The Sea Cat wrote:
Absolutely! The Pythagorean expertise, the Coligny Calendar, poetry and art, philosophy etc.... This debasing of our (and others) ancient cultural roots was a deliberate construct to satisfy the ends of successive power structures based on military, church/state socio- economic control.
Bollocks, basically.
:-)
TheSeaCat, whenever you post here I always read what you have to say as it usually impassioned. I don't think anyone can argue with the above comment but perhaps I can add to it. History is so easily re-written in so many ways - perhaps thats why the ancient Britons didn't write things down. I believe I'm correct in saying the the Christian gospels were edited and re-written many times and much of their true essence lost. Earlier, I posted an folk-lore extract written by the Scottish writer Fiona Macleod - although I own the book with the passage, I looked for it on the internet to copy & paste, saving time (it was late). I found it on a pagan website (which I didn't credit as it wasn't their work) it had been edited to remove any reference by the author to christian iconography such as the Mary figure.

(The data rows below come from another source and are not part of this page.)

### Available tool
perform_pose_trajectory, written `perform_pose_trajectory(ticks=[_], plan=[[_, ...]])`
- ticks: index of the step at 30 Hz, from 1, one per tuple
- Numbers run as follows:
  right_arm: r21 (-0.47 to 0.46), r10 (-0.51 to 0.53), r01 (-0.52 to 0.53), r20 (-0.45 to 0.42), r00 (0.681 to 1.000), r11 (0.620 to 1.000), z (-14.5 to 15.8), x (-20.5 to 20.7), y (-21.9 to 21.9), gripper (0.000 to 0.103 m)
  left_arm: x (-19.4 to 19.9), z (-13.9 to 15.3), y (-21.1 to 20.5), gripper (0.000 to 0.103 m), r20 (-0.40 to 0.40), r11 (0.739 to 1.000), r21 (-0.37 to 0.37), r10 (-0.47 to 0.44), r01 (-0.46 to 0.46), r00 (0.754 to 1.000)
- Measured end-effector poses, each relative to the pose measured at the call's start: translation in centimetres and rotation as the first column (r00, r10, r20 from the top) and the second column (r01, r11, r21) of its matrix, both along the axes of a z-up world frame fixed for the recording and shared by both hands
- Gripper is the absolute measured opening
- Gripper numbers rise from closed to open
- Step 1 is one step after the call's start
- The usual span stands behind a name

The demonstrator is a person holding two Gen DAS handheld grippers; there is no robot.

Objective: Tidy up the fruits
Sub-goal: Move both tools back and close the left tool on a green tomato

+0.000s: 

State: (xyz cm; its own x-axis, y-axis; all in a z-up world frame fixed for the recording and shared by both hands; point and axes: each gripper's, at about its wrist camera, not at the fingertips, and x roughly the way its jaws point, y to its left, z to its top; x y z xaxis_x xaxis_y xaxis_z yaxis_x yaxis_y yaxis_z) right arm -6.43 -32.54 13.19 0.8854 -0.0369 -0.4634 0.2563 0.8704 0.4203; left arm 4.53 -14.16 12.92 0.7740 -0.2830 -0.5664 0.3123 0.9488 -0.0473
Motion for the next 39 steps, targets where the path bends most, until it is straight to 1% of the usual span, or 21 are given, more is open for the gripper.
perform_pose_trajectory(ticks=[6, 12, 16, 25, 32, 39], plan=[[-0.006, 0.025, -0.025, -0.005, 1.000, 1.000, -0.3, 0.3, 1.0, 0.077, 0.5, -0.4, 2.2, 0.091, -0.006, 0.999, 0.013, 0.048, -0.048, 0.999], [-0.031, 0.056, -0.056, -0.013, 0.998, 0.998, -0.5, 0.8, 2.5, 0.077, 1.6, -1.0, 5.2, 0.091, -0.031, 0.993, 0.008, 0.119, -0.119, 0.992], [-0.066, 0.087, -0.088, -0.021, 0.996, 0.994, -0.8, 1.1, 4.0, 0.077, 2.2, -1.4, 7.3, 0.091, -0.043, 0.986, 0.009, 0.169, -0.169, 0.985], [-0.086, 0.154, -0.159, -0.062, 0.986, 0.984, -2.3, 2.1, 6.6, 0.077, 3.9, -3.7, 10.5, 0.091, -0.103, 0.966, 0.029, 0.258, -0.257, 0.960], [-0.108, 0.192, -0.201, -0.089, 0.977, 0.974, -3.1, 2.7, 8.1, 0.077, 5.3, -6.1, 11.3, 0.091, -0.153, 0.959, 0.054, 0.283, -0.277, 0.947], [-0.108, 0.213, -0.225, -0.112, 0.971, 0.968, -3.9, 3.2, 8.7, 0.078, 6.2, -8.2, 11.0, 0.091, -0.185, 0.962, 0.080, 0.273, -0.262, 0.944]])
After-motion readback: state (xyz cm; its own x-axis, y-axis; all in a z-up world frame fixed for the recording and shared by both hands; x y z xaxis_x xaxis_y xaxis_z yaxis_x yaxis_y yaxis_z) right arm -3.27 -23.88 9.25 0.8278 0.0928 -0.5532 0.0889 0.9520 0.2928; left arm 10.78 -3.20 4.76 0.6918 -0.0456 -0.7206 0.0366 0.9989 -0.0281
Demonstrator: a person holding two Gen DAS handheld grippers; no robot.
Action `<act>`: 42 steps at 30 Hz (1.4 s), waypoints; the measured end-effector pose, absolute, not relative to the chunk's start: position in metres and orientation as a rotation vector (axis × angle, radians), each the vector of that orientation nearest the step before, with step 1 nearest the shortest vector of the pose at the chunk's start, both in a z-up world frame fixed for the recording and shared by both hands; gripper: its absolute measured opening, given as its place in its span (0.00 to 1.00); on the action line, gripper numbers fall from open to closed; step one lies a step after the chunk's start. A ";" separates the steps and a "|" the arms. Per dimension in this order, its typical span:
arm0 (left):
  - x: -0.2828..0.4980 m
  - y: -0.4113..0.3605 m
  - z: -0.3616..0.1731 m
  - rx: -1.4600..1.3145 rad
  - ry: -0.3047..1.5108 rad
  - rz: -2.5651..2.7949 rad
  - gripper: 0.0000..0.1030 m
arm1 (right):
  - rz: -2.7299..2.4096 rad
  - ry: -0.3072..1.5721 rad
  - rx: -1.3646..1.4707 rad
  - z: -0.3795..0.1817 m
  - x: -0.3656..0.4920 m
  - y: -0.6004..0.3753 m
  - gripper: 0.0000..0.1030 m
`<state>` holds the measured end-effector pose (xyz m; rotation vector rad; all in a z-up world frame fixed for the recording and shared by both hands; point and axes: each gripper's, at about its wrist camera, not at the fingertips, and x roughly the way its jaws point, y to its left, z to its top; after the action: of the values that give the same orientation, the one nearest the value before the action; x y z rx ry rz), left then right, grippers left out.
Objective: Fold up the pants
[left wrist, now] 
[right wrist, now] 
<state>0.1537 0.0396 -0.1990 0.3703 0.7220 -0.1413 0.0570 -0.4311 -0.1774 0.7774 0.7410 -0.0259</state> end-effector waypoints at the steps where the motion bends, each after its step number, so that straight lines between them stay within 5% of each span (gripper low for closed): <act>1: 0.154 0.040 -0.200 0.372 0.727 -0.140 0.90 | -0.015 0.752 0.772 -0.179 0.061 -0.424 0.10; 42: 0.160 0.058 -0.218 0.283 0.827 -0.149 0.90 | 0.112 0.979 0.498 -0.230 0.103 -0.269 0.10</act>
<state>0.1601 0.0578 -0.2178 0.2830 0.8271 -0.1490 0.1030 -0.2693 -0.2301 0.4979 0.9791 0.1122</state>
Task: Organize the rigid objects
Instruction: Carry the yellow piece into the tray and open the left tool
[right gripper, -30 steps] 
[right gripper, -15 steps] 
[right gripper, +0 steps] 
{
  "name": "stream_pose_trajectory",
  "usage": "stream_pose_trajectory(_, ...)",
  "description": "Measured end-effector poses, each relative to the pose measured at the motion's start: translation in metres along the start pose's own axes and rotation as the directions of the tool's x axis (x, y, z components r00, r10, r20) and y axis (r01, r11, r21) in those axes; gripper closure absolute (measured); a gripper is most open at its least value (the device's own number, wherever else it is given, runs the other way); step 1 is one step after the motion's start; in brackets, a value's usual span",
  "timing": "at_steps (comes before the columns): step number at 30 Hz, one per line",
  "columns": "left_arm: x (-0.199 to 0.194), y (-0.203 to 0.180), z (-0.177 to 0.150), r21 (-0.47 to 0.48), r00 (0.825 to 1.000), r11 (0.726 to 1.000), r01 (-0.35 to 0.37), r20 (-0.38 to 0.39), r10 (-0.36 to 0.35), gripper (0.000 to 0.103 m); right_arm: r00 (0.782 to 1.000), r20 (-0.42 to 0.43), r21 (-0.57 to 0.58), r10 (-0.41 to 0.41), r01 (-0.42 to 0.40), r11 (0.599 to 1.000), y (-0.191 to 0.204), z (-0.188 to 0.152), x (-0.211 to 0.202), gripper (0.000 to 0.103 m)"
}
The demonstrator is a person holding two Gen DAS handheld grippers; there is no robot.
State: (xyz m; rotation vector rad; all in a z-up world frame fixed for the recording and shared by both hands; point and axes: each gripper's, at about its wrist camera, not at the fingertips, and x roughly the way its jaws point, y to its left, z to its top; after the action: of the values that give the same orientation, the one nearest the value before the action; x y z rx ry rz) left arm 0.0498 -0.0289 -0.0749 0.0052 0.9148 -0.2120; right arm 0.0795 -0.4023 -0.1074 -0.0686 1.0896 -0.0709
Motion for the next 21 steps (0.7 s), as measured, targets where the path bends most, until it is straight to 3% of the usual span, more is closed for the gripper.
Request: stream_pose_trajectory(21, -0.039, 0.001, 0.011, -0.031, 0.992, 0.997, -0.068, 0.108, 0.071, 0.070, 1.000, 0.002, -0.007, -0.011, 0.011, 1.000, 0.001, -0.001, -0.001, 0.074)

I can understand why they did this but in doing so they changed what had been originally written - Fiona Macleod/William Sharp would probably not have described himself as a pagan.
Atkinson was just doing his job as he saw it at the time - archaeology was much more elitist and inaccessible to the general public back then; as Nigel Swift said, accountability virtually non-existant. No internet, only three tv channels and one them (BBC2) in its infancy. Atkinson shouldn't have lost the data he retrieved from Silbury - that couldn't possibly happen today ... but keeping it in context, he was an academic not a politician.